TASK DESCRIPTION:
Looking at the records below, count how many lines contain the string "supplied". Give that number alone.

Extracted data entries
▼

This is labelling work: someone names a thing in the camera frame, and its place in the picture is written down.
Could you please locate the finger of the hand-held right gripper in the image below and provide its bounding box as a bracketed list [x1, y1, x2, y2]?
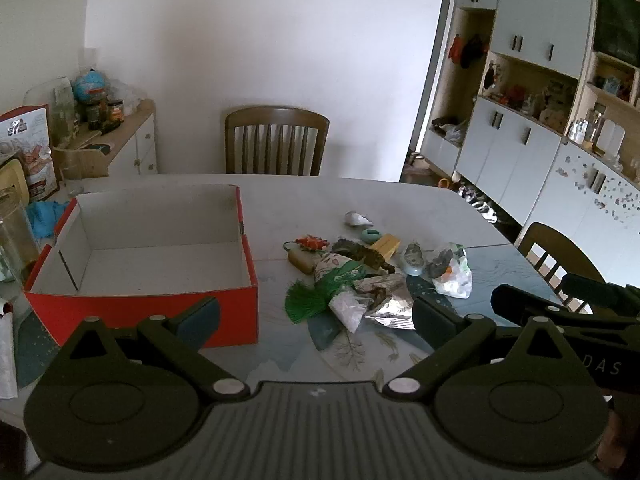
[560, 273, 640, 313]
[491, 283, 640, 332]

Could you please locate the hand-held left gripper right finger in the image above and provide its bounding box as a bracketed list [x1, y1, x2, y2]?
[382, 294, 598, 404]

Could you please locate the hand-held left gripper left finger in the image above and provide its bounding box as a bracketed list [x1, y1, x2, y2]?
[49, 295, 252, 403]

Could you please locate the red cardboard box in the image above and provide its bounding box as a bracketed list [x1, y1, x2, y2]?
[22, 184, 260, 349]

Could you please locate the green tassel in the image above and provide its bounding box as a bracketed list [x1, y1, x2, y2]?
[284, 280, 342, 322]

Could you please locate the green printed packet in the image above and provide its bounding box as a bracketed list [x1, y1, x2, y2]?
[313, 253, 364, 287]

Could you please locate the beige cylinder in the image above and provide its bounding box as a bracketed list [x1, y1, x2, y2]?
[288, 248, 316, 275]

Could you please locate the silver foil packet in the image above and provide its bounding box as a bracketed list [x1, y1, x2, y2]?
[354, 274, 417, 332]

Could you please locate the brown wooden chair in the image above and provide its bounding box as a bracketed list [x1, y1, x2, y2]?
[223, 105, 331, 177]
[515, 222, 608, 312]

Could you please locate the pale blue small shoe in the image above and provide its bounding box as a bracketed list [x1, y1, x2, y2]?
[401, 242, 426, 276]

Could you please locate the small white plastic bag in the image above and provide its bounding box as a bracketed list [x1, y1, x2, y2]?
[328, 292, 372, 334]

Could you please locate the yellow small box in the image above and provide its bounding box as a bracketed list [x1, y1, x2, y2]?
[370, 233, 402, 261]

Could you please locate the grey-green cloth scrap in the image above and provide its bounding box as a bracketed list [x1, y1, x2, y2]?
[332, 238, 397, 275]

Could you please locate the pile of shoes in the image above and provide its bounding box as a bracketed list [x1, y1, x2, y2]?
[454, 184, 502, 224]

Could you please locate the orange toy crab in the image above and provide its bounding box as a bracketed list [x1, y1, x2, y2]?
[294, 234, 331, 254]

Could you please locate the blue cloth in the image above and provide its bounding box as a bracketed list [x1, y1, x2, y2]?
[25, 199, 71, 239]

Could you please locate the white wooden sideboard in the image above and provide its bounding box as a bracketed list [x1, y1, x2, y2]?
[52, 99, 159, 179]

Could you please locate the white paper sheet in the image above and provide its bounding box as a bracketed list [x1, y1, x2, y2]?
[0, 299, 19, 401]

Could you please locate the wooden tray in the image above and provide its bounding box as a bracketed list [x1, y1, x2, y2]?
[52, 142, 114, 181]

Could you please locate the clear glass jar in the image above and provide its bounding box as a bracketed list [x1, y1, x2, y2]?
[0, 187, 42, 282]

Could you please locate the yellow plastic item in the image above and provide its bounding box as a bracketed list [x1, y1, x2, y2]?
[0, 159, 29, 207]

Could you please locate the red white printed bag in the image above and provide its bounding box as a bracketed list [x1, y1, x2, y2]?
[0, 104, 62, 202]

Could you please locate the red black hanging bag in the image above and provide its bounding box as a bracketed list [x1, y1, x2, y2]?
[447, 33, 489, 69]

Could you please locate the blue globe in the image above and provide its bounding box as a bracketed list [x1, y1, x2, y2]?
[72, 68, 109, 104]

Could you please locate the dark chalkboard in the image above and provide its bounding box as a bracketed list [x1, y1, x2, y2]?
[592, 0, 640, 69]

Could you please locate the white wall cabinet unit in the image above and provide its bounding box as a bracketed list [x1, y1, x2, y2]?
[400, 0, 640, 242]

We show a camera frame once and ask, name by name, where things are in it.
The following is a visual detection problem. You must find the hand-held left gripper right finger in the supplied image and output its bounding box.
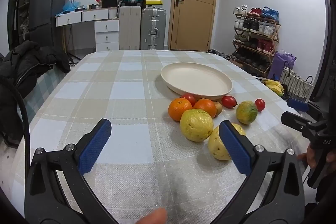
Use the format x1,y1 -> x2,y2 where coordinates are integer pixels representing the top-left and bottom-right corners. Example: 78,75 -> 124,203
210,120 -> 305,224

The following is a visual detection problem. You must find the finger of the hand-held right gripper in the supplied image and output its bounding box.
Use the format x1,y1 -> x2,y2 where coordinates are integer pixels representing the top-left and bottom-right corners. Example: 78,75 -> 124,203
287,98 -> 328,115
281,111 -> 320,138

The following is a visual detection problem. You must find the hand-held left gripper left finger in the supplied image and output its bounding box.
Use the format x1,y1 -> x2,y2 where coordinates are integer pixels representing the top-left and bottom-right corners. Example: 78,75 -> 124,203
24,118 -> 118,224

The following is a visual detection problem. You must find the yellow spotted guava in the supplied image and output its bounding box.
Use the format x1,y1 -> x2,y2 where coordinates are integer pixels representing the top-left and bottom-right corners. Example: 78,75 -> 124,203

▲

TASK ANSWER:
4